====== Supplied records ======
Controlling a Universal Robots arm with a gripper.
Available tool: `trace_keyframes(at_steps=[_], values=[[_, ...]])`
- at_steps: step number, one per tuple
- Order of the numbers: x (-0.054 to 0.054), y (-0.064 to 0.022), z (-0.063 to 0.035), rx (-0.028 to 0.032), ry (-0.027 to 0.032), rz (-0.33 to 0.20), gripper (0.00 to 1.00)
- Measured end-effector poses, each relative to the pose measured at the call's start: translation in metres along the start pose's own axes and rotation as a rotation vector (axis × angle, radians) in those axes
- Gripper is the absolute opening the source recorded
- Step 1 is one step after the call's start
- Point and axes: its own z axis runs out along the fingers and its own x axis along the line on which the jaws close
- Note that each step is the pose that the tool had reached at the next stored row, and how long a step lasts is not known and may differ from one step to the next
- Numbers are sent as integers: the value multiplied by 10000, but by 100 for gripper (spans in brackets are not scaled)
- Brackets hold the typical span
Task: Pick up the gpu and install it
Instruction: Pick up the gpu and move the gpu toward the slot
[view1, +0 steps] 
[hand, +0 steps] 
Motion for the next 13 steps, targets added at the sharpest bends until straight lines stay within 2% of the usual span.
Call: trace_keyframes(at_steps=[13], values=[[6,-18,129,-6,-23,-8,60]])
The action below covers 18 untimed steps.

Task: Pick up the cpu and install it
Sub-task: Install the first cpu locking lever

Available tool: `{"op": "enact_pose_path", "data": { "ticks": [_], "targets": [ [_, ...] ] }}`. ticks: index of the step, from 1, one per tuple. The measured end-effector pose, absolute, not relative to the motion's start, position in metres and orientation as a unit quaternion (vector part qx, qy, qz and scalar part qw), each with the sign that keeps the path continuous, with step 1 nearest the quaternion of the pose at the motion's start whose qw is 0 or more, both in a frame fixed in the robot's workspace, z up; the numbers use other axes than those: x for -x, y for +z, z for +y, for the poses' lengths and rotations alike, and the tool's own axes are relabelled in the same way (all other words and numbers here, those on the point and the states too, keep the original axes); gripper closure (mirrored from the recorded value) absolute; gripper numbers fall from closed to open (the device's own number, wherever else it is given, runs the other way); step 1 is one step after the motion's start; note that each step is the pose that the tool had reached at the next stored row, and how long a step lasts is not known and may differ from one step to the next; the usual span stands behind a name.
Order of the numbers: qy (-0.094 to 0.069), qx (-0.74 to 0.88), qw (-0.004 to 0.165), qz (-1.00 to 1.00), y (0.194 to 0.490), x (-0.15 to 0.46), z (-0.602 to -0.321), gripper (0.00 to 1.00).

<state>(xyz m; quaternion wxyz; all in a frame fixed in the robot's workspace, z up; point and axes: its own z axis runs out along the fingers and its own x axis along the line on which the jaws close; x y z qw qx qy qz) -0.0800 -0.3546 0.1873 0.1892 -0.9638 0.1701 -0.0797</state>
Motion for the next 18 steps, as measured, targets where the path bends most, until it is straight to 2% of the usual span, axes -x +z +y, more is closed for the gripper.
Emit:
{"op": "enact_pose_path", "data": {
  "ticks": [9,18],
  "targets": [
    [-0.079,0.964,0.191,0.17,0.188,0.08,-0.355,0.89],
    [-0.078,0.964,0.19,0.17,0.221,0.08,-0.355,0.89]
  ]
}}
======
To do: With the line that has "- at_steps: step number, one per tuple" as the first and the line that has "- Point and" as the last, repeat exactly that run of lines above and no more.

Answer space:
- at_steps: step number, one per tuple
- Order of the numbers: x (-0.054 to 0.054), y (-0.064 to 0.022), z (-0.063 to 0.035), rx (-0.028 to 0.032), ry (-0.027 to 0.032), rz (-0.33 to 0.20), gripper (0.00 to 1.00)
- Measured end-effector poses, each relative to the pose measured at the call's start: translation in metres along the start pose's own axes and rotation as a rotation vector (axis × angle, radians) in those axes
- Gripper is the absolute opening the source recorded
- Step 1 is one step after the call's start
- Point and axes: its own z axis runs out along the fingers and its own x axis along the line on which the jaws close

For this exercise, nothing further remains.